## Work request
Two lines in the data below mark the range: the one with "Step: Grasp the" and the one with "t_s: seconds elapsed". Return both, along with every line between them, exactly.

▬▬▬▬▬▬

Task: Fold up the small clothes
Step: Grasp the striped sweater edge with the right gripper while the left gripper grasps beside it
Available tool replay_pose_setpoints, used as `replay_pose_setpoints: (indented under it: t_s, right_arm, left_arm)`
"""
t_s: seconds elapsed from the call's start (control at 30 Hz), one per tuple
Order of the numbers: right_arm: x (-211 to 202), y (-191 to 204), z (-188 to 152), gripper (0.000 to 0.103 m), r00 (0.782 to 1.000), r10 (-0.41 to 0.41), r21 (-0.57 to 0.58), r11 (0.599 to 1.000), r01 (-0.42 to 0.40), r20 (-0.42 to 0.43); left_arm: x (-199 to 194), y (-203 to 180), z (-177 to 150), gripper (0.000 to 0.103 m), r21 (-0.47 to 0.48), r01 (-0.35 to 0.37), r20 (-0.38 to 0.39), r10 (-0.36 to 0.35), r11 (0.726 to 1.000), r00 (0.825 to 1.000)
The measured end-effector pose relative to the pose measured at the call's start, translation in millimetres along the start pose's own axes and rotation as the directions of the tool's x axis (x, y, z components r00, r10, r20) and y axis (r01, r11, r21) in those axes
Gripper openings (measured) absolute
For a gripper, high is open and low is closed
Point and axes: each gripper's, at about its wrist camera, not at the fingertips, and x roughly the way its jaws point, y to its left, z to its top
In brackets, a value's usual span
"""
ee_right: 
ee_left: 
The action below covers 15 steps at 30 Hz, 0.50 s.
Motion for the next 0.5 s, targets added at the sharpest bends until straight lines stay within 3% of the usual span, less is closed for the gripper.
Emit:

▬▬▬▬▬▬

## Solved problem
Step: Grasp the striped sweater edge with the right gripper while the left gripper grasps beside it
Available tool replay_pose_setpoints, used as `replay_pose_setpoints: (indented under it: t_s, right_arm, left_arm)`
"""
t_s: seconds elapsed from the call's start (control at 30 Hz), one per tuple

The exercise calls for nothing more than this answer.